The potential for useful applications in the Internet of Things (IoT) is endless. This section focuses on scenarios that illustrate concrete benefits based on predictive maintenance, where maintenance can be performed on both inanimate and living things. The following scenarios that we describe provide examples of the enormous potential that IoT holds for enterprises.
c.Healthcare
With the previously described change in world demographics, there is an increasing need for “remote patient management,” allowing elderly citizens to only come to the doctor or the hospital when the need arises, based on telemetry captured by smart devices. Some early innovation in this space, more geared toward health self-management and consumer devices can be seen in watches with sensors that collect a variety of data, such as blood pressure and heart rate. When body temperature, oxygen levels, and CO2 levels are combined with the ability to display this data to the patient and physician in real time, this alleviates the stress of full waiting rooms and reduces the cost per patient.19 Another example is an in-home glucose monitor that uploads a patient’s vital signs to a cloud-based health platform, where the data is analyzed and presented back to the patient in an easy-to-understand format on a mobile device, and in a more complex format on a touchscreen to the doctor. The doctor can review the patient’s information and then use the touchscreen to send feedback to the patient and write a prescription.20
Powerful, specialized, cloud-connected devices like these that enable doctors and patients to work together to remotely monitor vital signs, exchange information, communicate, and alert relatives, all in real time, are either becoming available or in development. By actively monitoring patients at home21,22 or while they are mobile, healthcare professionals can provide a higher level of care, reduce in-hospital waiting time and costs, and reduce stress for everyone involved, which leads to better patient outcomes. Using technology to accurately predict and signal medical staff about conditions that need attention, enables healthcare professionals to anticipate patient issues instead of reacting to them, and remedy them before they become critical, all while maintaining the security and privacy of the data collected from such technologies.23 As a positive side effect, the collected evidence of provided care could also help alleviate the issue where doctors in the U.S. are sometimes reluctant to provide prescriptions or diagnosis over the phone because of billing restrictions,24 which forces patients to visit the office of the healthcare provider, and as a result waste a lot of everyone’s time for the treatment of common or recurring ailments.
d.Automotive
Vehicles contain telemetry about their operation, and about the service activities and faults that happen on them. They travel through different locations, different weather conditions, and different usage scenarios—a four-wheel drive vehicle climbing trails, a sports car in the mountains, or a family van loaded with children. Each of these factors can have an effect on how the vehicle operates, as well as its reliability, comfort, safety, and performance. If the vehicle manufacturer or a vendor-agnostic data aggregator/analyst can collect this data, and analyze it over time, trends can be identified to find new, timelier, and more cost effective and impactful actions to take. These can include maintenance on the vehicle, reconfiguring it, which in turn can help to prevent recalls, or conversely trigger recalls to keep the vehicle safe, and more fun, useful, and cost effective for everyone involved, including the owner, the operator, and the passengers.
e.Manufacturing
A service technician is dispatched to analyze an elevator after someone reports that its doors will not close. The building owner is hearing from people who are unhappy that they have to walk up the stairs. It takes the engineer an hour to drive to the building and find the elevator. After arriving, he works through a standard checklist for another hour, only to conclude that the elevator works as expected. As so often happens, a fleeting obstruction, such as a coffee cup between the doors of the elevator or accumulated dust and dirt in the sliding rail might have caused the problem.

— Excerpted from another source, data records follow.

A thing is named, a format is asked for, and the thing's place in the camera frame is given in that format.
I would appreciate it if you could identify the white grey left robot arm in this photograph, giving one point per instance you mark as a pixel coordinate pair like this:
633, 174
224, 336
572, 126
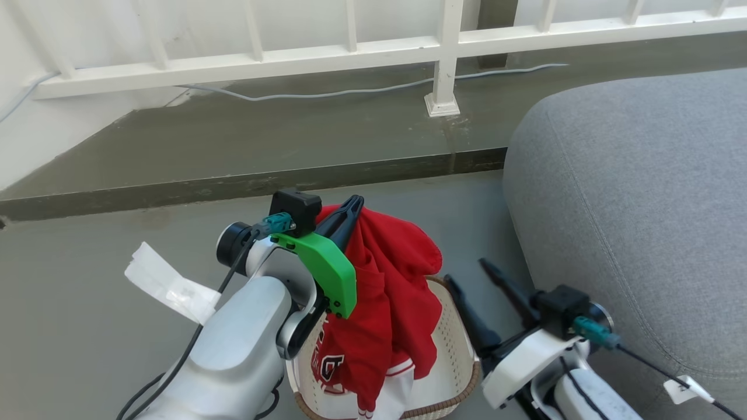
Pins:
233, 350

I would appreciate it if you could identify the white railing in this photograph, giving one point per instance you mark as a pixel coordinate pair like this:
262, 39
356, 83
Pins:
233, 61

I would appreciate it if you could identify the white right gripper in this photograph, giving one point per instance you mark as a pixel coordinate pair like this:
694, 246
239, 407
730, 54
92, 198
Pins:
519, 367

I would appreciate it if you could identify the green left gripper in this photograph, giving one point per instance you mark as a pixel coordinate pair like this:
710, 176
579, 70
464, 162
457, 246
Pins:
332, 274

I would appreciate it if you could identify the grey fabric sofa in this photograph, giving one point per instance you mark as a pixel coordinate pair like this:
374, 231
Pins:
642, 204

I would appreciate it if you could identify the dark post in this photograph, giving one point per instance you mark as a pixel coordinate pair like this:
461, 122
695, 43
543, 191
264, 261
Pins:
496, 17

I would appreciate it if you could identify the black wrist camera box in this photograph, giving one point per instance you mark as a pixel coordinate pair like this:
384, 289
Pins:
295, 210
560, 309

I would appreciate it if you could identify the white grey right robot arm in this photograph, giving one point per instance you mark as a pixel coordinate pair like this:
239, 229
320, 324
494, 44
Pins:
589, 396

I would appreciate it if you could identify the red and white jersey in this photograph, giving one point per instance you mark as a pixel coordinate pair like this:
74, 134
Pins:
385, 291

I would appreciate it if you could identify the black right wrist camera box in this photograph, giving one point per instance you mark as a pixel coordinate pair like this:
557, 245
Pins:
560, 309

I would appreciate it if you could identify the white laundry basket brown rim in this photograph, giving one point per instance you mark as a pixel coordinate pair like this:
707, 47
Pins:
449, 350

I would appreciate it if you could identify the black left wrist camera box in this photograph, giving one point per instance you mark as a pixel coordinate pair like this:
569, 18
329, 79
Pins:
295, 210

The service technician drives back to his office, having spent a total of three hours on a phantom problem. At $150 USD per hour and with more than one million elevators in service, incidents where equipment is evaluated as operating normally upon inspection such as in this scenario can have a big impact on the profitability of an elevator company, depending on the type of maintenance contract.
Moving beyond this reactive maintenance illustration, capturing telemetry about the motors that operate the elevator or the speed that the doors of the elevator close allows the engineer to take a more predictive approach. For example, an increase in the consumption of energy or a decrease in the door closing speed might signal a service request, and trigger a maintenance crew to provide the service before the elevator breaks down and customers call support, thus saving money, reducing downtime, and increasing customer satisfaction.